The sooner good study habits are developed, the better they will be continued. It’s never too early to introduce a child to positive study habits, which will reward his or her efforts throughout life. As parents, we should learn and use effective techniques to assist a child in developing good study habits.
- Be a good role model
Developing good study habits for a child starts with parents. Just like the old adage, “it’s not what you say, it’s what you do.” Good study habits should begin at a very young age; when a child is one to two years of age, he or she is ready to begin training in acquiring good study habits. The initial lessons begin with his or her observing parents at work modeling good study habits.
- Instill the love of learning
Let the child know that learning is fun. Long before the child starts school, parents should begin to instill the love of learning. Read to the child, and be sure the house is well stocked with books and toys that stimulate his or her imagination. The more the child’s curiosity is stimulated, the more likely he or she is to be motivated to work hard and follow through to get the answers he or she wants.
- Teach the child to try his best
Let the child know the satisfaction of a job well done by trying ones’ best, and finishing what he or she starts. Make sure the child knows that although parents like him or her to do well, doing well in school is something he or she does primarily for himself or herself, so the child can be proud of him or herself and gain self-confidence.
- Teach the child to be persistent
In order to form good study habits, parents need to help the child to be persistent. The most important of all the habits is to be consistent in whatever he or she does. Being consistent is what makes great people and great lives.
- Teach the child to be responsible
As a student, doing well in school is something he or she does primarily. It’s his or her responsibility that complete studying before he or she wants to do something else, such as playing games, watching TV. Doing chores is also his or her responsibility as a family member.
- Teach the child to be organized
Help the child organize things. For example, for toddlers, need to clean up toys after playing with them. For teenagers, need to organize assignments over weeks.

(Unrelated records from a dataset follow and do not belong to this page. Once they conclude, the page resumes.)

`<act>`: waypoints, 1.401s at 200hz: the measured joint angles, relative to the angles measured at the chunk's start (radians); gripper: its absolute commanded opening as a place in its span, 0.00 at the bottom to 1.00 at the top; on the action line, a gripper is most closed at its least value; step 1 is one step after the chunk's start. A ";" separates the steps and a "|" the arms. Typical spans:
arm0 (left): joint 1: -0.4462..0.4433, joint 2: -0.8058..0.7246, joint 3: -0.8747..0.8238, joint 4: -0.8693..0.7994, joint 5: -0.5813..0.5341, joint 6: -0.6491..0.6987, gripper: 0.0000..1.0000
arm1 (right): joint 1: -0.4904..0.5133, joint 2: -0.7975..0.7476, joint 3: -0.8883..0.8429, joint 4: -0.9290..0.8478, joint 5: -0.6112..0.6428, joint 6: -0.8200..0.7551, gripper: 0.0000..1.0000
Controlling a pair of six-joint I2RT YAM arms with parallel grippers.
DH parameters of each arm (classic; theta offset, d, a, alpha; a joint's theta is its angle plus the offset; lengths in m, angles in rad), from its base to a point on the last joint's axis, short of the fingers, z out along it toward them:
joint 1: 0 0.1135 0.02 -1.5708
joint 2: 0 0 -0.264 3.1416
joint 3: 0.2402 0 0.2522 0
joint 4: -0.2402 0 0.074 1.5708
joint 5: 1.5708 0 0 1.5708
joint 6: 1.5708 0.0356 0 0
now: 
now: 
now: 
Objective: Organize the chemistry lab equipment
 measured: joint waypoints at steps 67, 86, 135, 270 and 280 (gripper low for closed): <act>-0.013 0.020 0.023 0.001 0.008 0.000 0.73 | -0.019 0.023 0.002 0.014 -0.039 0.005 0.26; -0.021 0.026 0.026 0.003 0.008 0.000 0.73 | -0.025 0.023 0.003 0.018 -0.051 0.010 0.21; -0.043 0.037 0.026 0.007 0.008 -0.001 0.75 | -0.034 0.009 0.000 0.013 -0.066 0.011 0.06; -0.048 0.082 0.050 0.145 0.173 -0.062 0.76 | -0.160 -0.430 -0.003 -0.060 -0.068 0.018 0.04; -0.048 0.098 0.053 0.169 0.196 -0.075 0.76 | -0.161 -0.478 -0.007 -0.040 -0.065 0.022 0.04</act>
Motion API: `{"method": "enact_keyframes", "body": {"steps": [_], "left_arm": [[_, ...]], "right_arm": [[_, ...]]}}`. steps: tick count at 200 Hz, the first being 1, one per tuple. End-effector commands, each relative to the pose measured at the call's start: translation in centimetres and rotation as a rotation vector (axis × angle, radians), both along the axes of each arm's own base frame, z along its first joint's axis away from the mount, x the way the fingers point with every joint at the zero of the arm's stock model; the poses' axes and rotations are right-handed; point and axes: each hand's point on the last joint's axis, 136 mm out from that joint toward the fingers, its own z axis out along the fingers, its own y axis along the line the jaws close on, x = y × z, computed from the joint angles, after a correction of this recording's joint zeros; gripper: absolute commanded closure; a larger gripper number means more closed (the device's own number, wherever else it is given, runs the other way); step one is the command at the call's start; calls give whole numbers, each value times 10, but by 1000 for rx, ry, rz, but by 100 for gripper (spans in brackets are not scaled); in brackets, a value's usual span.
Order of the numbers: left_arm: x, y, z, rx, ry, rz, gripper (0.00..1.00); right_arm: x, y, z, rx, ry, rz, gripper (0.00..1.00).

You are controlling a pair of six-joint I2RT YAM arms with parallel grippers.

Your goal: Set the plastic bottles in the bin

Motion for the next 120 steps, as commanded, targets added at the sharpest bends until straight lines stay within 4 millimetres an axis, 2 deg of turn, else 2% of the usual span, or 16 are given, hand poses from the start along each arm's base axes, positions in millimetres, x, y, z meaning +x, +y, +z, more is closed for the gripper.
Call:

- Help the child learn to manage time
Help him or her organize a after-school schedule for every subject on a daily basis. This really helps the child be organized, be up-to-date or beyond on the school material. Establish a routine for completing schoolwork. Agree on a set time and stick to it. Be sure the child builds regular study time into his or her schedule. Most tests are scheduled well in advance, and review each night will produce much better results than using last-minute studying method.
Guide a teen’s overall time commitments, be sure to take a balance on a part-time job, extracurricular activities, socializing and household chores. Teach the teen refocus on priorities.
- Encourage the child reading
Reading to a little child makes him or her like to read when older. Make sure the child enters his or her upper-grade studies with strong reading skills.
- Encourage the child to ask questions
Encourage him or her to ask questions about the surrounding world to inspire his or her curiosity, which builds his or her inner motivation to study.
- Help the child be an independent thinker
Parents can guide him or her to study by asking questions to make him or her think step by step.
- Encourage the child get prepared
Preparation is a basic principle to success. Whenever do a thing, we need be prepared. Encourage the child to prepare the next day’s class.
- Encourage to do review
When studying any type of material, whether it is for an English, math or history test or any other type of test, it is important to comprehend what have learned. By reviewing regularly, one of the most basic and crucial study habits is enforced, which is going back over what have learned to be sure that it is understood. A learning process is actually a process of repetition.
- Provide a good workspace
The child should be allowed to work within the designated “study area” from distractions, his or her own desk would be recommendable. For students, after school, they need to be required to complete their homework within the study area. In this way, they can concentrate on studying with efficiency.
- Check the child’s work periodically
Ask him or her to describe what the homework is, explain the project’s requirements, and what’s needed for completion, as well as the plans for next step.
- Insist that careless work be redone
To form a serious study ethic is very important to a child. Help him or her grow the attitude, which is one of the keys to success.
- Monitor the child’s study habits regularly
The best way to develop good study habits in the child is to monitor him and her; give praise when he or she is heading in the right direction and a kind remind when he or she is not. Both show that the parents care and promote improvement.
- Give praise whenever possible
A sincere expression of pride in the child’s academic accomplishments can motivate him or her toward making studying a habit. By gaining self-confidence, he or she will do better.
- Need patience
Developing good study habits in a child is a learning process, which needs time. Prepare for any set backs. If the child is not doing well, remind him or her, do not blame him or her. Give him advice and be patient to watch his or her progress.
Assisting children in developing their life-long study habits requires much effort and involvement from parents-modeling, patience, and providing necessary support. Everything has to be done according to their ages. At all times parents should look for ways to enrich the children’s learning experience and make it more enjoyable. The more the children enjoy school, the better their work habits are likely to be, and the more they will learn, and their grades will be better.